Who am I? It is one of the basic existential questions that human beings have been asking themselves since they became able to call themselves human beings—Homo sapiens sapiens, the being who knows that it knows, who is conscious and aware of its own consciousness. Each of us must answer it in our own way, to the extent that it troubles us.

But it is also one of the questions that people come to this site to have answered. People, I imagine, who have come across something I’ve written, students tasked with critiquing some study I’ve done, or delegates attending a conference I’m at.  They wonder who is speaking, and it is a reasonable question—up to a point. I answer it on the ‘about’ page that every website needs and in the 100-word biographies conference organisers ask for. In this neoliberal world, where people are commoditised, a freelancer must be ready to stand in the shop window, if not on the auction block, in their best clothes. We all need an elevator pitch now. Apparently.

But that is not who I am. At best, it’s what I have done. I gave a more personal account in Bread and Salt, because the book is so concerned with the identitary interrogations that the strong impose on the weak, but even that is not who I am. It is one part of where I come from, a response to the questions I’m asked about my name and origins.

Who I am, even in the limited sense that this question can be legitimately relevant to my work, is complicated by the gap between ideas and reality. Occupations are simply ideas that help us organise and understand reality. If we mistake them for reality, we inevitably have to start manipulating that reality to fit our ideas, like Procrustes stretching or cutting people to fit his iron bed. Reality is always far larger and more complex than our ideas.

For instance, take the possibility that I ‘am’ an artist. The signs (evaluators prefer the more scientific sounding synonym, ‘indicators’) are ambiguous.

Signs that I am an artist:

  • I’ve earned my living in the arts for 40 years;
  • I’ve staged plays, painted murals, printed posters, run art workshops and published drawings;
  • I’ve published books and other texts.

Signs that I am not an artist:

  • I didn’t attend an art school and have no relevant qualifications;
  • I don’t have a ‘practice’ recognised by critics (happily);
  • I don’t call myself an artist (only a community artist).

The underlying problem is confusion between doing and being. I have often performed an artist’s role. But I am not an artist in the way that I am male, a father or have brown eyes. Doing art is a matter of choice and, perhaps, of performance standard. The essentialism that defines—and limits—people by what they do or don’t do mistakes ideas that help us interpret the world with underlying realities.  It is also lazy.

Western culture has lost much of its confidence in authorities since the 1960s. We are insubordinate. We want to know why we should listen to Professor A, or Minister B. We have rightly emancipated ourselves from cap-doffing respect for our ‘betters’.  But we seem unwilling to take responsibility for the freedom we have won, which means making our own judgements about who to trust, and living with the consequences. So we behave like surly teenagers, demanding credentials and resenting those who present them. Are you an artist? Who says so? Prove it.

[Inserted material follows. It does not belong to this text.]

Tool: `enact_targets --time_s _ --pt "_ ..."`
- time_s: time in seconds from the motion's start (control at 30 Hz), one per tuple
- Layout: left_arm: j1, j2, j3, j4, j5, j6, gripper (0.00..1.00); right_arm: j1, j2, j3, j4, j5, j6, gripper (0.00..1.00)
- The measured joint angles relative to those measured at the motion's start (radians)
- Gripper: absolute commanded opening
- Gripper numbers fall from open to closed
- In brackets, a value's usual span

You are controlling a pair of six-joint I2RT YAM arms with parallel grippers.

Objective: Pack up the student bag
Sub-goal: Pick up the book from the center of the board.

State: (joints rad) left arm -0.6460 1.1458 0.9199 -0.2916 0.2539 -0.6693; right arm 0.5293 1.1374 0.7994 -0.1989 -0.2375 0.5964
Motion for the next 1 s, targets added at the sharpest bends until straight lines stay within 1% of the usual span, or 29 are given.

We want to police the world according to our own expectation and demand to see the identity papers of all persons of interest, who, as in the world of policemen everywhere, are often just those we mistrust because they might have some power we don’t understand. And not accepting your rules, your authority, your interpretation of the world can be a frightening power.

We feel entitled to our opinion—which we surely are—but then mistake what we believe for what is true. My opinion about community art might be worth listening to because I have spent decades working in the field. My opinion about the structural viability of a bridge design certainly isn’t. The right to an opinion is only the right to be wrong.

We want freedom without the work that freedom entails. If we are going to make our own judgements, rather than kowtowing to the Brains Trust, then we had better be ready to put in the work that comes with it: finding out, learning, making judgements and, above all, thinking—with hearts as well as minds.

Something is not good because an artist, even a celebrated artist, made it. The criteria for judging the value of a work should not be situated in a taxonomical convenience that cannot be consistently defined or applied. Nothing is true or false because of who has said it: a liar can speak truth, a good person can repeat a lie.

Do not look to the person to judge whether an act is justified. Look at the act.

Who am I? Does it actually matter to you, beyond curiosity? Better to ask yourself, if you are interested in what I have to say at all, how much of truth, value or meaning it holds.